DATASET RECORDS
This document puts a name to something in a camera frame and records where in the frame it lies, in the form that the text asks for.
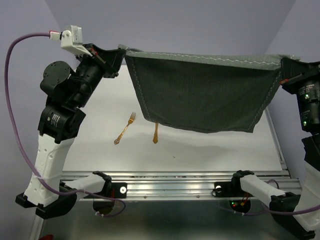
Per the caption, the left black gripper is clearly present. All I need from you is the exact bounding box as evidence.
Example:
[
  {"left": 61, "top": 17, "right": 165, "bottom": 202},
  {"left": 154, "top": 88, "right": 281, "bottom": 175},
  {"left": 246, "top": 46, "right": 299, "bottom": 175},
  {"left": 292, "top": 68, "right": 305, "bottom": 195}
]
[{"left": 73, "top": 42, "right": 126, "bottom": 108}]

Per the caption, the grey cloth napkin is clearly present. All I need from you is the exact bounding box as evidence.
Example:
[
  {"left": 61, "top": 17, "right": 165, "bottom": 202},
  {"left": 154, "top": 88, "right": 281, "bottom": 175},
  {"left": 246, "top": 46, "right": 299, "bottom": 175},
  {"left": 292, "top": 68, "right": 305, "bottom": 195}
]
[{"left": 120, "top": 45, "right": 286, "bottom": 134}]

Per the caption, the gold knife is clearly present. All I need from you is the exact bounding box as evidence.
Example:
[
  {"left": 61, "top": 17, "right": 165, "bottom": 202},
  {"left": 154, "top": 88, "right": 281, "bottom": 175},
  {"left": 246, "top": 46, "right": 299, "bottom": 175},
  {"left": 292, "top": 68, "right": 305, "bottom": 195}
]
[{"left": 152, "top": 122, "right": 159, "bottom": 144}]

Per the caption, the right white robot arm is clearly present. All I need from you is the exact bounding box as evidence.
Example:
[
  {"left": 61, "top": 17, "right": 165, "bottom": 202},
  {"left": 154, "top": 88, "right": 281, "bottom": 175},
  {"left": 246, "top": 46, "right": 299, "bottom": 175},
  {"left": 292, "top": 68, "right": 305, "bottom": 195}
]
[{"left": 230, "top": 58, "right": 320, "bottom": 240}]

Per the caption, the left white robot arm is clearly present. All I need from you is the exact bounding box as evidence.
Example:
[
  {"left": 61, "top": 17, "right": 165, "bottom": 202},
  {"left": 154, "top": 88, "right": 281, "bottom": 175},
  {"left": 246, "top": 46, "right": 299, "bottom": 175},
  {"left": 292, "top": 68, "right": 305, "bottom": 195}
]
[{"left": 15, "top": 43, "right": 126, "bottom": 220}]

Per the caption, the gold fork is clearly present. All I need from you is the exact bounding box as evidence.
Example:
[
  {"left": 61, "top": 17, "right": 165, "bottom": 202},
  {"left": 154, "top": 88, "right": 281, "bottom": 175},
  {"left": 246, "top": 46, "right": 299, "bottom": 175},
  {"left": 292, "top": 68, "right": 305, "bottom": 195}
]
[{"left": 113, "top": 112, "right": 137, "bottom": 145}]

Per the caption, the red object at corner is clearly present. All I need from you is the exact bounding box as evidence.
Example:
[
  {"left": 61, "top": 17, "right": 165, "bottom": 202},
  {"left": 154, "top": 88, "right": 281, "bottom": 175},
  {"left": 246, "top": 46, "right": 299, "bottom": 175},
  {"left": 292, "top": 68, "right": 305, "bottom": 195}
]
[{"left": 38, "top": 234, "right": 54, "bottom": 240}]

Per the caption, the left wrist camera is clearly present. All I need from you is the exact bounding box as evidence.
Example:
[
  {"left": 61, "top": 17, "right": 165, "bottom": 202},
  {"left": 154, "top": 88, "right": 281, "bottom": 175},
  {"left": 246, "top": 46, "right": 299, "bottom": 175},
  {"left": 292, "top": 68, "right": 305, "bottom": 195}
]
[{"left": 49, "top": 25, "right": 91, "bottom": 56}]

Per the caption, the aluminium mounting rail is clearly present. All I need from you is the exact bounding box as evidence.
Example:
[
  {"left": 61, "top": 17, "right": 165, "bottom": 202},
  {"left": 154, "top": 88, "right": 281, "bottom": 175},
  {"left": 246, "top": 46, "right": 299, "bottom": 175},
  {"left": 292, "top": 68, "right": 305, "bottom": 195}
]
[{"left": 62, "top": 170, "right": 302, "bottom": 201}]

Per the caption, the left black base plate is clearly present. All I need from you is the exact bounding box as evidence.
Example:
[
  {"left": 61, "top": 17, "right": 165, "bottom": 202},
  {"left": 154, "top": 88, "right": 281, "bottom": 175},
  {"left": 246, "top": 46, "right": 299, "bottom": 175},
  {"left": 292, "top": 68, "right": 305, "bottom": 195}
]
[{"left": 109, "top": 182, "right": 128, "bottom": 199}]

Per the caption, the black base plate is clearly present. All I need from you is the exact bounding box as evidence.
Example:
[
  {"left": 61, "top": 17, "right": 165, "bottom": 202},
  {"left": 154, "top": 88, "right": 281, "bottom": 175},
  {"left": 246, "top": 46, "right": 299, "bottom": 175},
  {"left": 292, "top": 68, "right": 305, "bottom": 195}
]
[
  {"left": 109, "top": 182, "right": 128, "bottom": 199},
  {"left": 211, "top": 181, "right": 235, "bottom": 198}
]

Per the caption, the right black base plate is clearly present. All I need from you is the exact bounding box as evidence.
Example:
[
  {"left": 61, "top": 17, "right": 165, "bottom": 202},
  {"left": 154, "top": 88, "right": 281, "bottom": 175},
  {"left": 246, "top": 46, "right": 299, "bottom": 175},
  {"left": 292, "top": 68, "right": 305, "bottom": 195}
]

PROBLEM DETAILS
Report the count of lines in the entries that contain "evidence". Nothing else should be given.

ANSWER SECTION
12